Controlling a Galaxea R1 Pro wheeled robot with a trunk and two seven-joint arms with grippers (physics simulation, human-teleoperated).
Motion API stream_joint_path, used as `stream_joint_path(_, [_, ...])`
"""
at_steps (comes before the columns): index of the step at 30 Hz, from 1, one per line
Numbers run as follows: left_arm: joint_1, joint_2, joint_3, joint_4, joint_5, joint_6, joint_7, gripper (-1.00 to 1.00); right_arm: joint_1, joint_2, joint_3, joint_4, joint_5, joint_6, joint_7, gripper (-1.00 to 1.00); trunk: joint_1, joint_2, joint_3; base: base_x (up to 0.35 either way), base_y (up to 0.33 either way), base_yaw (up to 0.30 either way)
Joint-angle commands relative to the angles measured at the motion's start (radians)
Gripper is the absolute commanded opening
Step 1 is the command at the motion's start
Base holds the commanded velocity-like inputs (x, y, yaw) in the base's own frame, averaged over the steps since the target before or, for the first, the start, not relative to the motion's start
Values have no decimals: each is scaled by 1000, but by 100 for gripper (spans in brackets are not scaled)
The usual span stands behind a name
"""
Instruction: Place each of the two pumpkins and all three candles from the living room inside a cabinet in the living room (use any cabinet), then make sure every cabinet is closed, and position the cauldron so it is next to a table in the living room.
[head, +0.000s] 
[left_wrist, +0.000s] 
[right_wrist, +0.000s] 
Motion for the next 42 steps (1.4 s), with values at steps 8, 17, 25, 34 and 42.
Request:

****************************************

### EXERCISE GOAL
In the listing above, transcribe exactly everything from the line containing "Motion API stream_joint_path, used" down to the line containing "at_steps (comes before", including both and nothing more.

### YOUR RESPONSE
Motion API stream_joint_path, used as `stream_joint_path(_, [_, ...])`
"""
at_steps (comes before the columns): index of the step at 30 Hz, from 1, one per line

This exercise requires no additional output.